Those lines of the data that hold the word "field" are to be copied out.

[Entries taken from a collection]
◆ ◆ ◆

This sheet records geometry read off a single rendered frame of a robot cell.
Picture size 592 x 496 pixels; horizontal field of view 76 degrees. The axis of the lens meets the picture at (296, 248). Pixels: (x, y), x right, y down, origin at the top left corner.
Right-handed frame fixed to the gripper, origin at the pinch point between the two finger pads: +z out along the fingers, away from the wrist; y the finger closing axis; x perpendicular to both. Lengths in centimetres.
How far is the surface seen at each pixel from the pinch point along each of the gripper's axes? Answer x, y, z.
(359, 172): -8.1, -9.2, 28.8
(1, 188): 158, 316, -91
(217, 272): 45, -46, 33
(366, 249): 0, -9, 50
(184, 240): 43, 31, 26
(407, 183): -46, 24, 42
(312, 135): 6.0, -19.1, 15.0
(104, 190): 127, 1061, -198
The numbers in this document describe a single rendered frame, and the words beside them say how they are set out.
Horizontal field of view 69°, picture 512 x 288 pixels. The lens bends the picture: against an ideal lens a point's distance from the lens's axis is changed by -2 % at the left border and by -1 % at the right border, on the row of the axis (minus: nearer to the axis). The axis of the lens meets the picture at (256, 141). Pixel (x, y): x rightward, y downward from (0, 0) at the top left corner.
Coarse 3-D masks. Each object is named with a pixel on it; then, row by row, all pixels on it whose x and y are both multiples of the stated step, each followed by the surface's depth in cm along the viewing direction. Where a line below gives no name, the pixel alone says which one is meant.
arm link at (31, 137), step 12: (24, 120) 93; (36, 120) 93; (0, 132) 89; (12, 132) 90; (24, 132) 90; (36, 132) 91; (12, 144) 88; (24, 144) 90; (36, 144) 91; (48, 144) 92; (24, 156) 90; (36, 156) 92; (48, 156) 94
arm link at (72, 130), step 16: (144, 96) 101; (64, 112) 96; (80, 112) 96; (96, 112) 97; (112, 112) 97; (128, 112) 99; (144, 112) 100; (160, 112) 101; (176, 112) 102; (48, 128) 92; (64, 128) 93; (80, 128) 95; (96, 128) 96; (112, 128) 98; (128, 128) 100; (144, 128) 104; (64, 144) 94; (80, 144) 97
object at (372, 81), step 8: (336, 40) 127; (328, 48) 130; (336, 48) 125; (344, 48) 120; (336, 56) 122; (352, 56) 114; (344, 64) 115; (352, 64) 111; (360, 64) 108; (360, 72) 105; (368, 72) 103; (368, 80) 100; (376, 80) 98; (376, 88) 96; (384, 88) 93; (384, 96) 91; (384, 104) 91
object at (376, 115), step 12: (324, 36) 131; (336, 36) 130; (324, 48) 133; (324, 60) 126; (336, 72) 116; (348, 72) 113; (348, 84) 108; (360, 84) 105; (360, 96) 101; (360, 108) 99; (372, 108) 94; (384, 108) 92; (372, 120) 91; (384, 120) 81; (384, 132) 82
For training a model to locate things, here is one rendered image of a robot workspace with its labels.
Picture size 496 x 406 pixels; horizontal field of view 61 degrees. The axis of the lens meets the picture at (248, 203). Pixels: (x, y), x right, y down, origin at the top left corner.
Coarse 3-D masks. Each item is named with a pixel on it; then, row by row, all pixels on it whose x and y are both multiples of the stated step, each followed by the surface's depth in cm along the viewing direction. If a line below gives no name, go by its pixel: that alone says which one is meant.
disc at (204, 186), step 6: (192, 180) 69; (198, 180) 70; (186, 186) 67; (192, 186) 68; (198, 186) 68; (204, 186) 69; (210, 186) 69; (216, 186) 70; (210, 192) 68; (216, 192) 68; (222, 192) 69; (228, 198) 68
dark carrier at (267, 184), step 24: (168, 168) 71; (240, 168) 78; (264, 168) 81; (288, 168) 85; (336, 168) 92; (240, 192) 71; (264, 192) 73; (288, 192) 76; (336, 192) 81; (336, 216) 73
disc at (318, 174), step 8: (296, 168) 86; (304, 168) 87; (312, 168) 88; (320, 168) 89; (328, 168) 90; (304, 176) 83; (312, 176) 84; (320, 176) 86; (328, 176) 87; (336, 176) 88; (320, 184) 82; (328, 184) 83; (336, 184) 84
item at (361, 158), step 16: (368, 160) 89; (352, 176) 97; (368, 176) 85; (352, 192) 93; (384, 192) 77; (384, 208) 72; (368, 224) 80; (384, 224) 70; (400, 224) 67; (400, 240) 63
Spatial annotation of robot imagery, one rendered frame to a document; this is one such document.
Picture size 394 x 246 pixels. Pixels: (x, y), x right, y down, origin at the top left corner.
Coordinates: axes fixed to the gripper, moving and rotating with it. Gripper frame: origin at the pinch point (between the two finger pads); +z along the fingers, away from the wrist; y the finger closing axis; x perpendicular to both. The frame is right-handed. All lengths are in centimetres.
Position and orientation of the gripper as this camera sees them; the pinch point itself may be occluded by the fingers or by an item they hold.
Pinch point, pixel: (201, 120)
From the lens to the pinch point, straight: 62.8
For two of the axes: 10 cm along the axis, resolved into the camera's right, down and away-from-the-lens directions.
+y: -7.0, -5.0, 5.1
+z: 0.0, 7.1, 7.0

◆ ◆ ◆

**SOLUTION FOR THIS TASK**
Picture size 592 x 496 pixels; horizontal field of view 76 degrees. The axis of the lens meets the picture at (296, 248). Pixels: (x, y), x right, y down, origin at the top left corner.
Horizontal field of view 69°, picture 512 x 288 pixels. The lens bends the picture: against an ideal lens a point's distance from the lens's axis is changed by -2 % at the left border and by -1 % at the right border, on the row of the axis (minus: nearer to the axis). The axis of the lens meets the picture at (256, 141). Pixel (x, y): x rightward, y downward from (0, 0) at the top left corner.
Picture size 496 x 406 pixels; horizontal field of view 61 degrees. The axis of the lens meets the picture at (248, 203). Pixels: (x, y), x right, y down, origin at the top left corner.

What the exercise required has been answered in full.